Une révision stratégique et globale des ALE

Mais ces mesures suffisent-elles ? «La question renvoie à la compétitivité des entreprises, qui dépend des secteurs et aux partenariats entre le secteur financier, le secteur public et les entreprises», répond l’économiste et professeur universitaire. «Il est clair que les compétences et la capacité de chaque entreprise sont le cœur de la compétitivité mais n’oublions pas qu’il y a des facteurs d’environnement économique qui peuvent aussi entraver cette compétitivité», ajoute-t-il.

De son côté, Mehdi Lahlou estime que «faire en sorte de changer la donne, c’est reprendre tous les accords, les renégocier en commençant par l’UE et en allant vers les autres».

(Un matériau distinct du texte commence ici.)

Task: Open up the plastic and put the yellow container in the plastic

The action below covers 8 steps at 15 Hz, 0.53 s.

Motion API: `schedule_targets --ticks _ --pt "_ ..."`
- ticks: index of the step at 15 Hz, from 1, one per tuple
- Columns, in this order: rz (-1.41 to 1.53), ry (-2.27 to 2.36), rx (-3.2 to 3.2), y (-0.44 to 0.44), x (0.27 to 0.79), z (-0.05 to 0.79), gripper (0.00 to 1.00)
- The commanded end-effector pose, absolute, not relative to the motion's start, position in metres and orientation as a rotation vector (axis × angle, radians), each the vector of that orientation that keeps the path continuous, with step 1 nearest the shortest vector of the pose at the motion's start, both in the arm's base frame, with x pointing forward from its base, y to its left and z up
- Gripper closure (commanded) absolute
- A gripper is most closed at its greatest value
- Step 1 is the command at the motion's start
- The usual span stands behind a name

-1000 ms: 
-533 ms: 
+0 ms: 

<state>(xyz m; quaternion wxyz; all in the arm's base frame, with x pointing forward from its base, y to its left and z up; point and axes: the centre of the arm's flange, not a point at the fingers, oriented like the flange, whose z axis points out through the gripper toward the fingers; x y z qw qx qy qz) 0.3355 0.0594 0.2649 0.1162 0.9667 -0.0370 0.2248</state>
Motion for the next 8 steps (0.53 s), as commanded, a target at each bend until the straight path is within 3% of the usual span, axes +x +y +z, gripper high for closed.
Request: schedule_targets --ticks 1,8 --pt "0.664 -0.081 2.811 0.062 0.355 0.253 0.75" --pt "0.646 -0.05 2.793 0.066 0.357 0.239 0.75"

«Il faut renégocier pour faire en sorte de protéger le marché national et surtout avoir une véritable politique protectionniste qui protège l’emploi et garantit un prix accessible au consommateur marocain. Or, nous n’avons pas protégé l’emploi ni les prix sur le marché national. Il n’y a qu’à voir les prix des médicaments qui sont 3 à 4 fois supérieurs à ceux dans un pays comme l’Espagne par exemple.»

Mehdi Lahlou

Pour l'économiste «ce n’est pas la loi de finance d’aujourd’hui qui va procéder à ce genre de chose». Il plaide ainsi pour une «révision stratégique globale en impliquant les secteurs productifs nationaux».